Sunday, May 31, 2009

Born In The South

Being born in the South is an honor. If you weren't born here then you just don't get it. You may think you do from watching movies made by Hollywood, but you don't really get it and you never will. Although we do invite you to come and share our culture anytime you can make it down here. And, you are allowed to envy us, and then mock us, if you need to, for living in a place where the summers are so hot that tomatoes stew in the sunshine right on the vine. Where porches are made for rocking chairs, and rocking chairs for catching a breeze in the shade and share pitchers of fresh iced tea with sprigs of lemon verbena crushed into each glass.

It's not just a skin deep thing, it's a blood thing, and it's a history thing as well. There are Civil War battlefields dotting the landscape in the South that are revered as if the bodies of the dead had just recently been laid to rest.

I even have two friends who are O-FISH-ALLY members of the United Daughters of the Confederacy. And one of them can even trace her family back to the Founder's of this country.
My personal heritage is not so long. But I do know that my maternal great greatfather brought his family here from Germany to escape the evils of that government at the time, to settle in Mississippi and farm His name was August and I may do more research one day. He was found by one of my UDC friends who loves doing generational research and took a few moments to find him for me. She is very generous that way.
His son, my grandfather John, was one of the sweetest and kindest men I ever knew. He always had a twinkle in his eye, and made sure my sister, brother and I got a dime to buy candy from the candy display in his small dry goods store that was once a landmark in La Grange, Tennessee. My mother was named after her mother, Blanche.

My paternal grandmother was also a gentle soul, and an amazingly good cook . She could bake cakes that would rival those found in bakeries in NYC. And she could ring the neck and head off a chicken in her backyard faster than you could blink. My sister still tells stories of seeing a headless chicken hopping around flapping it's wings in the dust of the back door, and how she just could NOT eat a bite of chicken that evening when she saw a platter of it all fried and crispy on the dinner table that evening.

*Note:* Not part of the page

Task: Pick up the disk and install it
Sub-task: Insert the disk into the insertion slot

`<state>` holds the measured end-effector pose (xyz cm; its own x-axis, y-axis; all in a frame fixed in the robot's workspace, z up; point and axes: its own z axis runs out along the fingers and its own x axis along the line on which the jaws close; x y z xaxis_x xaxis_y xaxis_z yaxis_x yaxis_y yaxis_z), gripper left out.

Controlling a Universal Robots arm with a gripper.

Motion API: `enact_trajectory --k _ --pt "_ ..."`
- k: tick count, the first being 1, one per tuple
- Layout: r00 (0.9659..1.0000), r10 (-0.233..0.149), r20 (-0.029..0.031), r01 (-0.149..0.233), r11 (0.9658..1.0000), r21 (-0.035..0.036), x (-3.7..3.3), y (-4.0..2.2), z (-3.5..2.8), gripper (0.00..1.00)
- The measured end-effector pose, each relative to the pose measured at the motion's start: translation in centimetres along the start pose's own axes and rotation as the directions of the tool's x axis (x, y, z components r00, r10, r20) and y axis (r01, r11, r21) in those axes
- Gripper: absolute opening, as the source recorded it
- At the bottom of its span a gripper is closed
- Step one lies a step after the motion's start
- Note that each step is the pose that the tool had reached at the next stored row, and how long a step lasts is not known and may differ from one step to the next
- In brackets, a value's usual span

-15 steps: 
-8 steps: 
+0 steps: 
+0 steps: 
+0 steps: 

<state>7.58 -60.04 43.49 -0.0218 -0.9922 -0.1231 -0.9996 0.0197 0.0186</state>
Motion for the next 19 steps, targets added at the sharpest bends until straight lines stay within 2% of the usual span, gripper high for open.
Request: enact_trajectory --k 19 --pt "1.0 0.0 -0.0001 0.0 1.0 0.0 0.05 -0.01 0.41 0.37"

I learned to love butterbeans, sweet corn, and icey slices of tomatoes at her table, and to sit outside in the summer twilight watching for fireflies while the grownups talked inside the house. Since my sister, brother and I were some of the city relatives, my country cousins would tease us with tales of all kinds of spooks that lived in old falling down houses and on the ride home we'd not argue about who sat where in the car. We were just glad to have each other close.